Your task: Copy every line of the data that includes the string "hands".

Dataset excerpt:

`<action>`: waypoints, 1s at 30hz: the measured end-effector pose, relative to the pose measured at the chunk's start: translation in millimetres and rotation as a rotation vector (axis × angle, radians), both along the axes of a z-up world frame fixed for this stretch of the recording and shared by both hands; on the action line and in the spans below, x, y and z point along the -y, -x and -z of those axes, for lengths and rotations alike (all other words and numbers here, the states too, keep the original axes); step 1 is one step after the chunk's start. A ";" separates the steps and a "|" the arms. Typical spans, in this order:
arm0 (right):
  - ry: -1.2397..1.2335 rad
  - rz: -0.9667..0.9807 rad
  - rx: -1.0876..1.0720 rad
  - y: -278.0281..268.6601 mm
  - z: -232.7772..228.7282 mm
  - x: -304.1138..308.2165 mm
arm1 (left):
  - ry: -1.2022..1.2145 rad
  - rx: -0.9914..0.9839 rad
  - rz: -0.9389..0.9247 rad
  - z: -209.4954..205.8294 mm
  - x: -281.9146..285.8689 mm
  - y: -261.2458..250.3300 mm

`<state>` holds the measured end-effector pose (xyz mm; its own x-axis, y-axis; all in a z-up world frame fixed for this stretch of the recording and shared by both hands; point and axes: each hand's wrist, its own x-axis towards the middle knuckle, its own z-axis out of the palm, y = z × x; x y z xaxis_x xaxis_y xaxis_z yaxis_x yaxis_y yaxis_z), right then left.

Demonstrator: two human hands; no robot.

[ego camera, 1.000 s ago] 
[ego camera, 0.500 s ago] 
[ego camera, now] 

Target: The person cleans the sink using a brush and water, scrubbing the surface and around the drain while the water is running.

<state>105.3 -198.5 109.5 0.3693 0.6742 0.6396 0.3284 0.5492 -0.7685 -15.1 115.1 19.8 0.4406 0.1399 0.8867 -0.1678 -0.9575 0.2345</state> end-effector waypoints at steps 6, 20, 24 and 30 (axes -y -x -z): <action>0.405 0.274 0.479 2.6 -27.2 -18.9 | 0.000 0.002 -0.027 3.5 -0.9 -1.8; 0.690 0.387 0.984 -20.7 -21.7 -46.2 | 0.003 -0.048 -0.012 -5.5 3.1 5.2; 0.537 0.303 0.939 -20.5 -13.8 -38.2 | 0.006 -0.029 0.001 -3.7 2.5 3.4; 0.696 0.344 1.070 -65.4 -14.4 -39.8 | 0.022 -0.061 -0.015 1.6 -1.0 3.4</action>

Finished exercise:
`<action>`: waypoints, 1s at 30hz: the measured end-effector pose, relative to the pose measured at the chunk's start: translation in millimetres and rotation as a rotation vector (axis × angle, radians), both along the axes of a z-up world frame fixed for this stretch of the recording and shared by both hands; on the action line and in the spans below, x, y and z point along the -y, -x and -z of those axes, for lengths and rotations alike (all other words and numbers here, the states too, keep the original axes); step 1 is one step after the chunk's start. A ";" separates the steps and a "|" the arms. Typical spans, in this order:
`<state>` holds the measured end-effector pose (xyz mm; its own x-axis, y-axis; all in a z-up world frame fixed for this stretch of the recording and shared by both hands; point and axes: each hand's wrist, its own x-axis towards the middle knuckle, its own z-axis out of the palm, y = z × x; x y z xaxis_x xaxis_y xaxis_z yaxis_x yaxis_y yaxis_z), right then left.
Demonstrator: two human hands; no robot.

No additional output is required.